Aug 23, 2021

VIRALEZE™ Protects Against SARS-CoV-2 in Challenge Model (ASX Announcement)

VIRALEZE™ Protects Against SARS-CoV-2 in Challenge Model (ASX Announcement)
  • Data showing the ability of VIRALEZE™ to protect animals and reduce their level of infection (viral load) in a humanized animal model of SARS-CoV-2 infection has been published in the peer-reviewed journal, Viruses, in a special issue titled, Medical Interventions for Treatment and Prevention of SARS-CoV-2 Infections[1]
  • VIRALEZE™ administered nasally reduced viral load by >99.9% (vs. saline control) in the lungs and trachea of animals[2] challenged with SARS-CoV-2
  • The protective effects of VIRALEZE™ against SARS-CoV-2 in animals are consistent with the previously reported in vitro virucidal activity of SPL7013 (antiviral agent in VIRALEZE™, which reduces infectious SARS-CoV-2, including the Delta variant, by >99.9% within 30 seconds of exposure
  • Viral load (amount of virus) in the nasal cavity of animals treated with VIRALEZE™ was also significantly lower (>90%) compared with the control animals
  • Pro-inflammatory cytokines, which contribute to severe illness and death in humans with COVID-19 (“cytokine storm”), were also significantly lower in VIRALEZE™ treated animals compared with the control animals
  • Remarkably, VIRALEZE™ treated animals had no infectious virus detected in brain or liver, in contrast to all control animals
  • Combined findings indicate that VIRALEZE™ is highly effective in inactivating virus in vivo, resulting in reduced viral load exposure, reduced pro-inflammatory cytokine production, and a significant reduction in the severity of SARS-CoV-2 replication and pathogenesis
  • VIRALEZE™ is a broad-spectrum antiviral nasal spray registered in Europe and India, and available in certain markets online. VIRALEZE™ is not approved for sale or supply in Australia

Melbourne, Australia; 23 August 2021: Starpharma (ASX: SPL, OTCQX: SPHRY) today announced publication of new data demonstrating the protective efficacy of VIRALEZE™ antiviral nasal spray against SARS-CoV-2 challenge in vivo in a humanised mouse model of coronavirus infection. The results of the study have been published in the international peer-reviewed journal, Viruses, in a special issue titled, Medical Interventions for Treatment and Prevention of SARS-CoV-2 Infections (https://www.mdpi.com/1999-4915/13/8/1656).

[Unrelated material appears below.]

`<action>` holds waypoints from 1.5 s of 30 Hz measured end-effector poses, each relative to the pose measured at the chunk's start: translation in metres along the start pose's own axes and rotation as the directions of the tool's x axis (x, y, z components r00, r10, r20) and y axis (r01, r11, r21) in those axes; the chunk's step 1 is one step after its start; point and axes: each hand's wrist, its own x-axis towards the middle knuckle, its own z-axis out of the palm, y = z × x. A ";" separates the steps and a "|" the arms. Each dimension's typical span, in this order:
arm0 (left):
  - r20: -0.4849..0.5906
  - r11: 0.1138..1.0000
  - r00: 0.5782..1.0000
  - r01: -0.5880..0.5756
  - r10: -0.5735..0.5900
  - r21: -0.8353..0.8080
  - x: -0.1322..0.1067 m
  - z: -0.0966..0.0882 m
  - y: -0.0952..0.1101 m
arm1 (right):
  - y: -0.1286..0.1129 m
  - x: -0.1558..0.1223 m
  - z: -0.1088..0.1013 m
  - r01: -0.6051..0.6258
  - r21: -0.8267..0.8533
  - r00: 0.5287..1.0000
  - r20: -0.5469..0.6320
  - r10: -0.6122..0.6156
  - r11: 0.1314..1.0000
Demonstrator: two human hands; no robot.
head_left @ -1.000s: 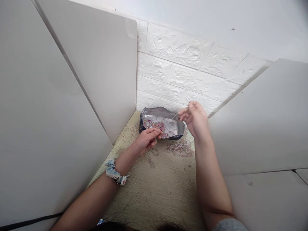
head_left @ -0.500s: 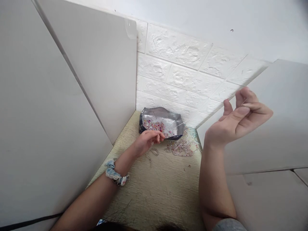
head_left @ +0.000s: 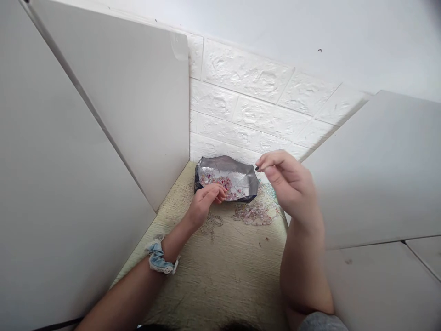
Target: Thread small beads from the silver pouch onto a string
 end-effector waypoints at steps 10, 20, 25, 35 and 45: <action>-0.082 0.986 0.996 0.045 -0.033 0.160 0.002 0.005 0.003 | 0.036 0.007 0.022 -0.218 0.030 0.875 0.449 0.182 0.975; -0.072 0.999 0.996 0.049 -0.048 0.013 0.004 0.006 0.003 | 0.044 0.009 0.036 -0.226 0.040 0.855 0.487 0.178 0.973; -0.084 0.995 0.992 0.088 -0.092 -0.050 0.005 0.005 -0.001 | 0.052 0.008 0.040 -0.307 0.082 0.826 0.518 0.223 0.948; -0.076 0.992 0.989 0.129 -0.129 -0.008 0.006 0.003 -0.005 | 0.050 0.006 0.041 -0.246 -0.106 0.822 0.504 0.266 0.963; -0.193 0.972 0.957 0.230 -0.217 0.049 0.007 0.002 -0.007 | 0.118 -0.007 0.053 -0.281 -0.803 0.581 0.293 0.759 0.526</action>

The model used in this study of VIRALEZE™ is one of the few animal models endorsed by the World Health Organisation (WHO) to accelerate the testing of vaccines and therapeutic agents for COVID-19.[3] The transgenic mouse model expresses the human angiotensin converting enzyme (hACE2) receptor used by SARS-CoV-2 to infect cells in the human nasal cavity and respiratory tract.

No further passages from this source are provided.